Work task
Pull from the data below each line where the word "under" occurs, and copy it.

Items listed in a dataset
-- Opening Marker --
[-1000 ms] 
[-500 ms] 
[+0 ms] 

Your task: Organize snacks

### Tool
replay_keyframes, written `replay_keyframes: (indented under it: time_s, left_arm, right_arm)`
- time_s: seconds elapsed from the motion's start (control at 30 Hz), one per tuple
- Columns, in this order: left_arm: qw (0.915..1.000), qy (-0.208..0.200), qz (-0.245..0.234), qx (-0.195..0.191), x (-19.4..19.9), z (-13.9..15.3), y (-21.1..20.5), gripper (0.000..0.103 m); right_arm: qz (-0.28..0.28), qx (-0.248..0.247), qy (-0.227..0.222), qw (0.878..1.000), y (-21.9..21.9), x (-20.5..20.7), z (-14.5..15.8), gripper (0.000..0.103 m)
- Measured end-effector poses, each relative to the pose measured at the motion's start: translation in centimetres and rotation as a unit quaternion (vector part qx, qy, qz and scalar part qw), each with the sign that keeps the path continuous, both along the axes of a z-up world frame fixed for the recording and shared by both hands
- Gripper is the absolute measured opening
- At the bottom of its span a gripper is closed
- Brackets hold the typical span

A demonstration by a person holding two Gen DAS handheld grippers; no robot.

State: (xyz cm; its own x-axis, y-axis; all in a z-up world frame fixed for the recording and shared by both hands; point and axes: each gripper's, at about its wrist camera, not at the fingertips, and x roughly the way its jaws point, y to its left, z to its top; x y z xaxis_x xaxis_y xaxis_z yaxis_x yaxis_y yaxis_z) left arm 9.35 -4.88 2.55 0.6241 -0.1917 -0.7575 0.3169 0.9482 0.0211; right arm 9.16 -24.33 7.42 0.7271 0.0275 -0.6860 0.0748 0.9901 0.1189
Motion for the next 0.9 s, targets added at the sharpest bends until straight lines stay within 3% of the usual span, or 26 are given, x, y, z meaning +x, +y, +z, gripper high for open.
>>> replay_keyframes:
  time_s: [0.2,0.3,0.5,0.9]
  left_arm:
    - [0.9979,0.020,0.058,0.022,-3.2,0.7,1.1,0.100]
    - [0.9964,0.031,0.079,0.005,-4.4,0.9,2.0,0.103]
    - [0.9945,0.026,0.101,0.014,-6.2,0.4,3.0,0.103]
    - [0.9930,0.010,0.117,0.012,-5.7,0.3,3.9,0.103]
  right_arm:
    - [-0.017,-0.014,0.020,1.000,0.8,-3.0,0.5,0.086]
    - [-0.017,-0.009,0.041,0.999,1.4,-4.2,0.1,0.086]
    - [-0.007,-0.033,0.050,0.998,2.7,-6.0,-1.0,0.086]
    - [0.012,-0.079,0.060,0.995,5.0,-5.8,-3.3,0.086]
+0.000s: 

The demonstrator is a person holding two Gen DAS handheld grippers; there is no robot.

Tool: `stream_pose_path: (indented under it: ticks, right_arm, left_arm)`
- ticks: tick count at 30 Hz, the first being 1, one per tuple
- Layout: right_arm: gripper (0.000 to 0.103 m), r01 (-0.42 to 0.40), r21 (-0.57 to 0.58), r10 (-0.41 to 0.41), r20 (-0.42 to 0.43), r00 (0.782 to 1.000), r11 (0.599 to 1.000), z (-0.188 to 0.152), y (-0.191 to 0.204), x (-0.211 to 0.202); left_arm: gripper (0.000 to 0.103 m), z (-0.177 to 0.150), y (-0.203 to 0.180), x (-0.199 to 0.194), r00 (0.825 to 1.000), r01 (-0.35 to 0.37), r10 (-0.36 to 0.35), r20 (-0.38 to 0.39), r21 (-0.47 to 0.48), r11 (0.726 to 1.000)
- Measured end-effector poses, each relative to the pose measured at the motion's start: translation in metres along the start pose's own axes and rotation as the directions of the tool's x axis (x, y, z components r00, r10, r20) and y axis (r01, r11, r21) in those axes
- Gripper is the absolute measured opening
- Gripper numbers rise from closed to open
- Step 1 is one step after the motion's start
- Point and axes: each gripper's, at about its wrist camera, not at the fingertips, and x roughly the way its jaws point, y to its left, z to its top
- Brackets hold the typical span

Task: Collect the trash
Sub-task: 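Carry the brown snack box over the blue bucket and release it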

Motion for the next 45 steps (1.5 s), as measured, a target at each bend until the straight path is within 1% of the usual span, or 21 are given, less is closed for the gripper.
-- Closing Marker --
Exercise result
replay_keyframes, written `replay_keyframes: (indented under it: time_s, left_arm, right_arm)`
Tool: `stream_pose_path: (indented under it: ticks, right_arm, left_arm)`

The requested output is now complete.